TASK DESCRIPTION: Write the listing below out again exactly, dropping the images.

SUPPLIED INFORMATION:
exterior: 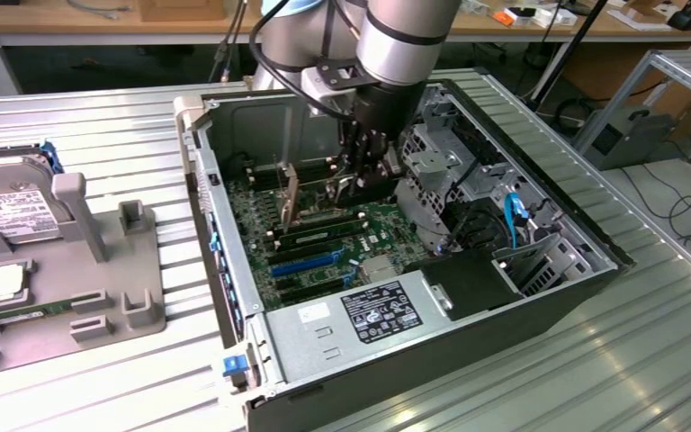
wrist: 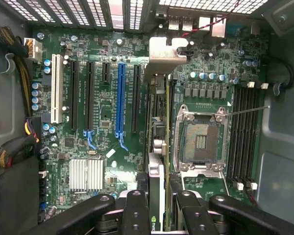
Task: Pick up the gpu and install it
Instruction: 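Insert the gpu into the slot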
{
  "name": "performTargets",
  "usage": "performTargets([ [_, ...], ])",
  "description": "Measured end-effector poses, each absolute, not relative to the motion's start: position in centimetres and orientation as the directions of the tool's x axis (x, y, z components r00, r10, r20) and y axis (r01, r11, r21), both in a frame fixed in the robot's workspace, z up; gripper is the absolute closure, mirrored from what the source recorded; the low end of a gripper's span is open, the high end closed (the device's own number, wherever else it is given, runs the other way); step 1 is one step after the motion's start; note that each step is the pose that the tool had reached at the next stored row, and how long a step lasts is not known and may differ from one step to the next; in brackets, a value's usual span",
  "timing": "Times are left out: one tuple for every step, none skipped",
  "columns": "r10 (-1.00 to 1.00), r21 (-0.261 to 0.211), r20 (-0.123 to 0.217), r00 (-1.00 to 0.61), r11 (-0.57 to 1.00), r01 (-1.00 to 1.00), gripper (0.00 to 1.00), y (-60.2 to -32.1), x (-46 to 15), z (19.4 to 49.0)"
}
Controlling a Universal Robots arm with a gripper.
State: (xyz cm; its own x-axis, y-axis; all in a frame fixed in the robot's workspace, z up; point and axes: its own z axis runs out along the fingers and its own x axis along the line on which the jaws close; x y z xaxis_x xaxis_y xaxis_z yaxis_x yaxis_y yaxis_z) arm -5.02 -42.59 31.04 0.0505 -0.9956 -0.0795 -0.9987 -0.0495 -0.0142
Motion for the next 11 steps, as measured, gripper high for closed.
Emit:
performTargets([
  [-0.996,-0.014,-0.079,0.050,-0.050,-0.999,0.73,-42.61,-5.03,30.93],
  [-0.996,-0.014,-0.079,0.050,-0.049,-0.999,0.73,-42.65,-5.05,30.72],
  [-0.996,-0.014,-0.079,0.050,-0.049,-0.999,0.73,-42.69,-5.12,30.67],
  [-0.996,-0.014,-0.079,0.050,-0.049,-0.999,0.73,-42.72,-5.18,30.62],
  [-0.996,-0.014,-0.079,0.050,-0.049,-0.999,0.73,-42.74,-5.26,30.60],
  [-0.996,-0.014,-0.079,0.050,-0.049,-0.999,0.73,-42.75,-5.29,30.59],
  [-0.996,-0.014,-0.079,0.050,-0.049,-0.999,0.73,-42.76,-5.40,30.58],
  [-0.996,-0.014,-0.079,0.050,-0.049,-0.999,0.73,-42.83,-5.79,30.56],
  [-0.996,-0.014,-0.079,0.051,-0.050,-0.999,0.73,-42.83,-5.85,30.56],
  [-0.996,-0.014,-0.079,0.051,-0.050,-0.999,0.73,-42.83,-5.86,30.56],
  [-0.996,-0.014,-0.079,0.050,-0.049,-0.999,0.73,-42.83,-5.86,30.56],
])
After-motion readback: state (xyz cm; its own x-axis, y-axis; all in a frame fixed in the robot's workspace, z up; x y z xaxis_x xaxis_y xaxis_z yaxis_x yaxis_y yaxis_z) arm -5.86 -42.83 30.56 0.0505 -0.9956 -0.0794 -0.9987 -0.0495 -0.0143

ANSWER TO THE EXERCISE:
exterior: 
wrist: 
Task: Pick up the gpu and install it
Instruction: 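Insert the gpu into the slot
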{
  "name": "performTargets",
  "usage": "performTargets([ [_, ...], ])",
  "description": "Measured end-effector poses, each absolute, not relative to the motion's start: position in centimetres and orientation as the directions of the tool's x axis (x, y, z components r00, r10, r20) and y axis (r01, r11, r21), both in a frame fixed in the robot's workspace, z up; gripper is the absolute closure, mirrored from what the source recorded; the low end of a gripper's span is open, the high end closed (the device's own number, wherever else it is given, runs the other way); step 1 is one step after the motion's start; note that each step is the pose that the tool had reached at the next stored row, and how long a step lasts is not known and may differ from one step to the next; in brackets, a value's usual span",
  "timing": "Times are left out: one tuple for every step, none skipped",
  "columns": "r10 (-1.00 to 1.00), r21 (-0.261 to 0.211), r20 (-0.123 to 0.217), r00 (-1.00 to 0.61), r11 (-0.57 to 1.00), r01 (-1.00 to 1.00), gripper (0.00 to 1.00), y (-60.2 to -32.1), x (-46 to 15), z (19.4 to 49.0)"
}
Controlling a Universal Robots arm with a gripper.
State: (xyz cm; its own x-axis, y-axis; all in a frame fixed in the robot's workspace, z up; point and axes: its own z axis runs out along the fingers and its own x axis along the line on which the jaws close; x y z xaxis_x xaxis_y xaxis_z yaxis_x yaxis_y yaxis_z) arm -5.02 -42.59 31.04 0.0505 -0.9956 -0.0795 -0.9987 -0.0495 -0.0142
Motion for the next 11 steps, as measured, gripper high for closed.
Emit:
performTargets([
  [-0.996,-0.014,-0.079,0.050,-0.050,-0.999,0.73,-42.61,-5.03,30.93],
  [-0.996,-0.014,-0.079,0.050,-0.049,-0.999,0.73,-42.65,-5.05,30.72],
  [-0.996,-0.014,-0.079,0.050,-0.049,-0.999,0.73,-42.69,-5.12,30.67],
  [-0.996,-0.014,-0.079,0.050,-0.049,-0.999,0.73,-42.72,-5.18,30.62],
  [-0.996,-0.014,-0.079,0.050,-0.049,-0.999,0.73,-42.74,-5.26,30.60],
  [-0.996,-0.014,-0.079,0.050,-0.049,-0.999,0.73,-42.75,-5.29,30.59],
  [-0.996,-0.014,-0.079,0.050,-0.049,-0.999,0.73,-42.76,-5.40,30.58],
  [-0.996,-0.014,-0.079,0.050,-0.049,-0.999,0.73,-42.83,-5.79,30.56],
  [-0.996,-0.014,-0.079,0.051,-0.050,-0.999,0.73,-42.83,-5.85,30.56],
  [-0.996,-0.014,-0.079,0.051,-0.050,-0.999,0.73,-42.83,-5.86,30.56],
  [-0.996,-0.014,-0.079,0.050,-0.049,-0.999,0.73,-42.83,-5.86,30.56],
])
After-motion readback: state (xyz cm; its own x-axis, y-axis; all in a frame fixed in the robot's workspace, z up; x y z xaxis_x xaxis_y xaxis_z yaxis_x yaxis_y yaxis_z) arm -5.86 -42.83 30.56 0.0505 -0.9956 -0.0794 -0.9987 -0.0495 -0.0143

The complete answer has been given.